Copy the data below exactly, omitting any picture it contains.

/---

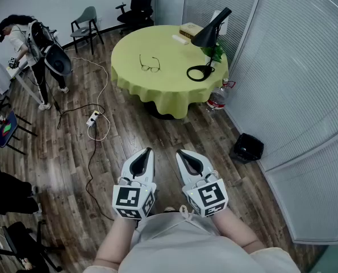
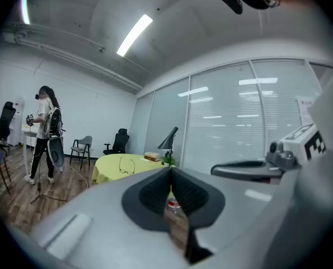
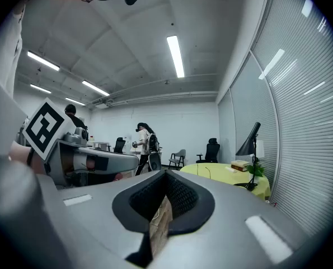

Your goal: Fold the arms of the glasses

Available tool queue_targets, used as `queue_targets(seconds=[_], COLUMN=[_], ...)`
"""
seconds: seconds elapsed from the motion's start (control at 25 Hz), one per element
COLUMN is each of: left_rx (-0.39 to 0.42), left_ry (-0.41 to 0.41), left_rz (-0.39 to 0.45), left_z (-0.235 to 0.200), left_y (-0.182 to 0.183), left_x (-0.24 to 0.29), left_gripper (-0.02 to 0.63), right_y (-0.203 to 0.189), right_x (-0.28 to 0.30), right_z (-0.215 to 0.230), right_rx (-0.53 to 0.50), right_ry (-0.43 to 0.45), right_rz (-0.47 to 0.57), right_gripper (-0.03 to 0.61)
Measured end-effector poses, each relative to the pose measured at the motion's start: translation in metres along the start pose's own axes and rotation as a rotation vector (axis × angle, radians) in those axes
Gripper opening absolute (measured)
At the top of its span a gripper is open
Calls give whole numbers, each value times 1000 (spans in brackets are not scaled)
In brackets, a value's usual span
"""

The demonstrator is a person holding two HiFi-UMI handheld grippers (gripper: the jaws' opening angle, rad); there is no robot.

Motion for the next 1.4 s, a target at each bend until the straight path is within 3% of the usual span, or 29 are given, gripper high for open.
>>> queue_targets(seconds=[0.8,1.08,1.4], left_rx=[26,-9,-56], left_ry=[30,11,-46], left_rz=[-60,-82,-79], left_z=[-46,-144,-301], left_y=[1,7,35], left_x=[4,9,22], left_gripper=[6,6,6], right_y=[-7,-4,24], right_x=[51,133,260], right_z=[-9,-49,-108], right_rx=[96,94,69], right_ry=[-29,-26,-125], right_rz=[-24,-64,-110], right_gripper=[0,0,0])
Point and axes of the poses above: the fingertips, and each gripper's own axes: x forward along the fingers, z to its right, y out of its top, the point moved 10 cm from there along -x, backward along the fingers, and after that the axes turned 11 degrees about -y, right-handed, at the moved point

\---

# [ANSWER TO THE PROBLEM]
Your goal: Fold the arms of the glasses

Available tool queue_targets, used as `queue_targets(seconds=[_], COLUMN=[_], ...)`
"""
seconds: seconds elapsed from the motion's start (control at 25 Hz), one per element
COLUMN is each of: left_rx (-0.39 to 0.42), left_ry (-0.41 to 0.41), left_rz (-0.39 to 0.45), left_z (-0.235 to 0.200), left_y (-0.182 to 0.183), left_x (-0.24 to 0.29), left_gripper (-0.02 to 0.63), right_y (-0.203 to 0.189), right_x (-0.28 to 0.30), right_z (-0.215 to 0.230), right_rx (-0.53 to 0.50), right_ry (-0.43 to 0.45), right_rz (-0.47 to 0.57), right_gripper (-0.03 to 0.61)
Measured end-effector poses, each relative to the pose measured at the motion's start: translation in metres along the start pose's own axes and rotation as a rotation vector (axis × angle, radians) in those axes
Gripper opening absolute (measured)
At the top of its span a gripper is open
Calls give whole numbers, each value times 1000 (spans in brackets are not scaled)
In brackets, a value's usual span
"""

The demonstrator is a person holding two HiFi-UMI handheld grippers (gripper: the jaws' opening angle, rad); there is no robot.

Motion for the next 1.4 s, a target at each bend until the straight path is within 3% of the usual span, or 29 are given, gripper high for open.
>>> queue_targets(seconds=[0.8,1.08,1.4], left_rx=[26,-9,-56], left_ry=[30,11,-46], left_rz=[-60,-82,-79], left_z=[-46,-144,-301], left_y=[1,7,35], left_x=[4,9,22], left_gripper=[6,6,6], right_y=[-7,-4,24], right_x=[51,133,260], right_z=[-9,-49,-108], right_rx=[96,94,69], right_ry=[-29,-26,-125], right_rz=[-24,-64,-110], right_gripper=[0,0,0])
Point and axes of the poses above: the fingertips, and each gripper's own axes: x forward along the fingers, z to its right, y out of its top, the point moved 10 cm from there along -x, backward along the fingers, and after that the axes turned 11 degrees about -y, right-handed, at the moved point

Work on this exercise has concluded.